AIM OF THE EXERCISE. The answer must be an exact copy of the lines from the top of the listing below through the line with "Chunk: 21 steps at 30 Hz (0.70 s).", with no pictures.

DATASET SECTION.
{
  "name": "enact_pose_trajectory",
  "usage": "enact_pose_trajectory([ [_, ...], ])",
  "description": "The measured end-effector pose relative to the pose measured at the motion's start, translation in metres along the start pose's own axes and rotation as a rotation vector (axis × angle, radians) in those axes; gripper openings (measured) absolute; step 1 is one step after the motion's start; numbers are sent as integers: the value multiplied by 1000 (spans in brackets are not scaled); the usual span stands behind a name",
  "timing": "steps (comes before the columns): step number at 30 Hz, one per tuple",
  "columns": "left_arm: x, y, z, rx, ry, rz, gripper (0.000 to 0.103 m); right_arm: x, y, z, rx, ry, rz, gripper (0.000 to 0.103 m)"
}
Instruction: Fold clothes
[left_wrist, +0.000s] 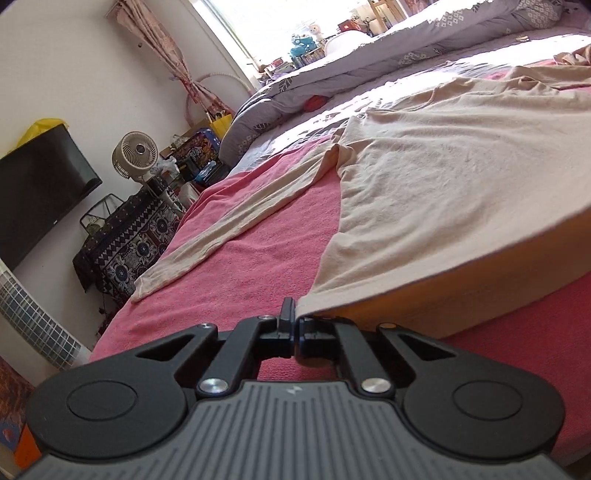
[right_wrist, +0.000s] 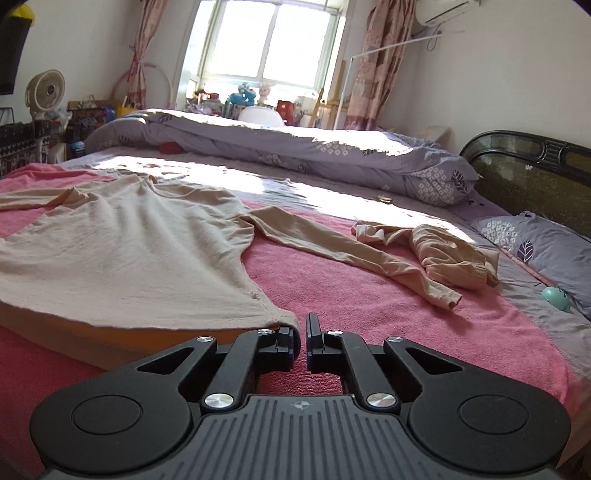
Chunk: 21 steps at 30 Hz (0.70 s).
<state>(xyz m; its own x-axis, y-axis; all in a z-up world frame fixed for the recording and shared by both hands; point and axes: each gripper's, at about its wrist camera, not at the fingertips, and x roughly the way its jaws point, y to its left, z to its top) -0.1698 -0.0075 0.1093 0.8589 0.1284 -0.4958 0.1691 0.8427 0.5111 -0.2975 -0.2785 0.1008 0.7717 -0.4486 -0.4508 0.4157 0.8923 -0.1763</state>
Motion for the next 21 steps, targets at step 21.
enact_pose_trajectory([
  [21,-25,17,-18,-47,47,-7,5,-12,12,-24,-119,102,20,7],
])
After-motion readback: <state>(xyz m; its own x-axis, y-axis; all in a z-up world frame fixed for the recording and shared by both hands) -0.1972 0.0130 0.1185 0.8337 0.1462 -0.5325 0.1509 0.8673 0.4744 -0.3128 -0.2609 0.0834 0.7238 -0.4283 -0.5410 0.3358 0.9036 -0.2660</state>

RESULT FOR THIS TASK.
{
  "name": "enact_pose_trajectory",
  "usage": "enact_pose_trajectory([ [_, ...], ])",
  "description": "The measured end-effector pose relative to the pose measured at the motion's start, translation in metres along the start pose's own axes and rotation as a rotation vector (axis × angle, radians) in those axes; gripper openings (measured) absolute; step 1 is one step after the motion's start; numbers are sent as integers: the value multiplied by 1000 (spans in brackets are not scaled); the usual span stands behind a name",
  "timing": "steps (comes before the columns): step number at 30 Hz, one per tuple",
  "columns": "left_arm: x, y, z, rx, ry, rz, gripper (0.000 to 0.103 m); right_arm: x, y, z, rx, ry, rz, gripper (0.000 to 0.103 m)"
}
Instruction: Fold clothes
[left_wrist, +0.000s] 
[right_wrist, +0.000s] 
Chunk: 21 steps at 30 Hz (0.70 s).

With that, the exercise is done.